-------- DATA SECTION --------
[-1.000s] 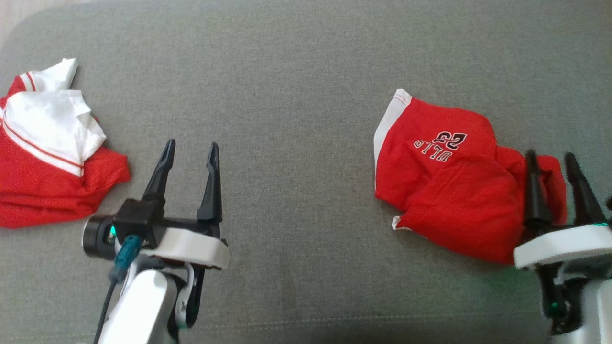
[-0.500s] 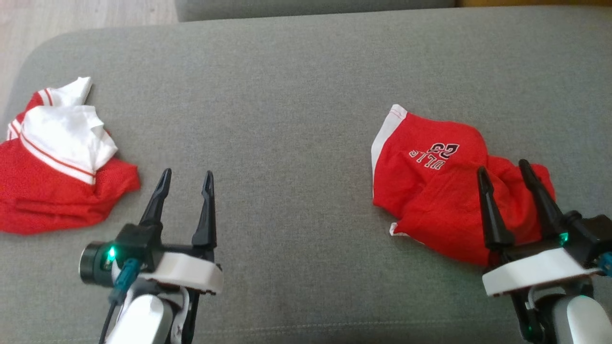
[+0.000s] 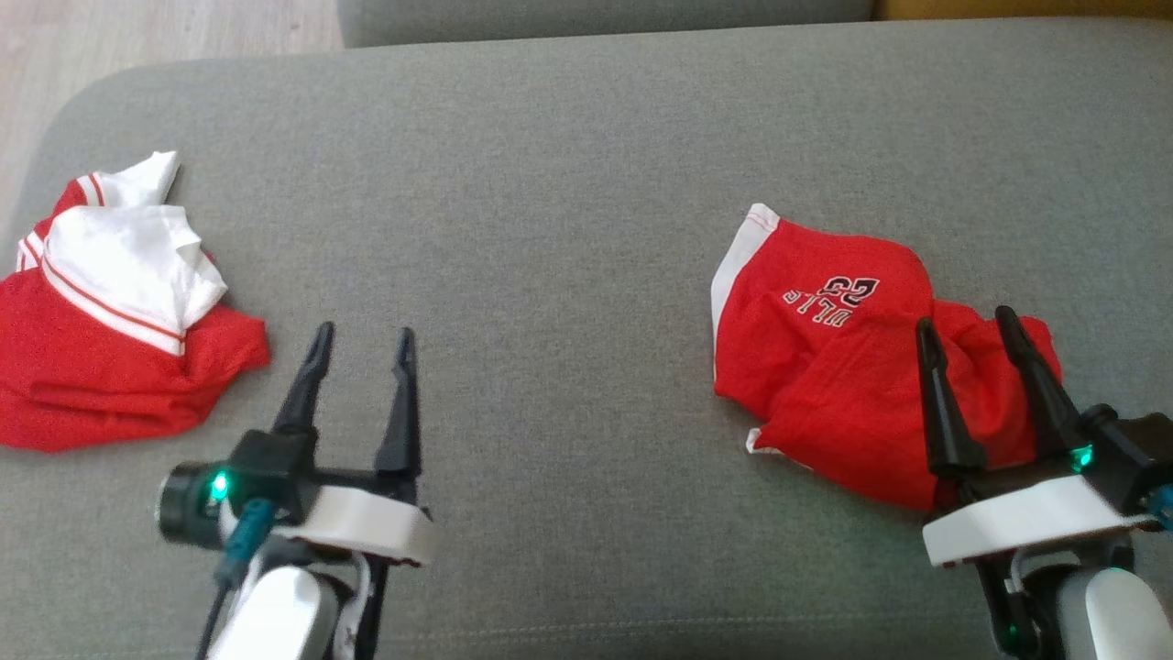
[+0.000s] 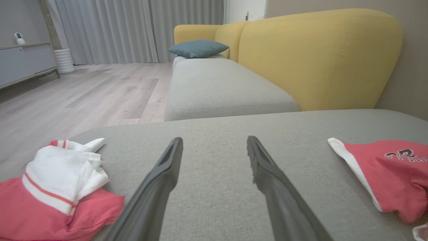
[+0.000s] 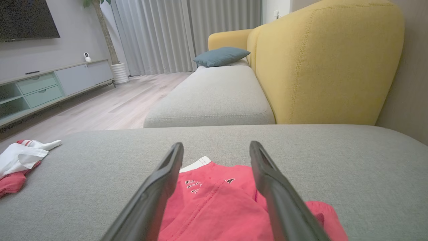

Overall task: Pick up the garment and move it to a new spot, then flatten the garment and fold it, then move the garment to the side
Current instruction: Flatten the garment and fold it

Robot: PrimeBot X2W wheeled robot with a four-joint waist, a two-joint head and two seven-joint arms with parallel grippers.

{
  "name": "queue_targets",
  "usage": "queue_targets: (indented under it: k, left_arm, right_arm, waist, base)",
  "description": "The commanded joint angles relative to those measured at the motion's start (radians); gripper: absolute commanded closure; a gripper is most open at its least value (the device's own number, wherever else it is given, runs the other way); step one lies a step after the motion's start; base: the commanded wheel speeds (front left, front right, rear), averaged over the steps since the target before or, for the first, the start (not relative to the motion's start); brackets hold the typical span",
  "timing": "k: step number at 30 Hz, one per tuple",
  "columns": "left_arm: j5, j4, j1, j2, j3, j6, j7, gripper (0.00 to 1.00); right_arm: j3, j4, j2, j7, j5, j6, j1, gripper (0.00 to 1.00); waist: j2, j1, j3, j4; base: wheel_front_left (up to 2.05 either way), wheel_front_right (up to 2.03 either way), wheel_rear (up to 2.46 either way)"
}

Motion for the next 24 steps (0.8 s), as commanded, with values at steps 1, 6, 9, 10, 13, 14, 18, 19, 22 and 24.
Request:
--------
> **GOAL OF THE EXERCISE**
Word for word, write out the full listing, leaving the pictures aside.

> **ANSWER TO THE PROBLEM**
[-1.000s] 
[-0.500s] 
[+0.000s] 
[+0.000s] 
[+0.000s] 

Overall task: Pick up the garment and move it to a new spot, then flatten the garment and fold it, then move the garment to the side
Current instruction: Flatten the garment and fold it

Robot: PrimeBot X2W wheeled robot with a four-joint waist, a two-joint head and two seven-joint arms with parallel grippers.

{
  "name": "queue_targets",
  "usage": "queue_targets: (indented under it: k, left_arm, right_arm, waist, base)",
  "description": "The commanded joint angles relative to those measured at the motion's start (radians); gripper: absolute commanded closure; a gripper is most open at its least value (the device's own number, wherever else it is given, runs the other way); step one lies a step after the motion's start; base: the commanded wheel speeds (front left, front right, rear), averaged over the steps since the target before or, for the first, the start (not relative to the motion's start); brackets hold the typical span",
  "timing": "k: step number at 30 Hz, one per tuple",
  "columns": "left_arm: j5, j4, j1, j2, j3, j6, j7, gripper (0.00 to 1.00); right_arm: j3, j4, j2, j7, j5, j6, j1, gripper (0.00 to 1.00); waist: j2, j1, j3, j4; base: wheel_front_left (up to 2.05 either way), wheel_front_right (up to 2.03 either way), wheel_rear (up to 2.46 either way)"
}

Motion for the next 24 steps (0.8 s), as commanded, with values at steps 1, 6, 9, 10, 13, 14, 18, 19, 22 and 24.
Request:

Apart from this answer, nothing more is required.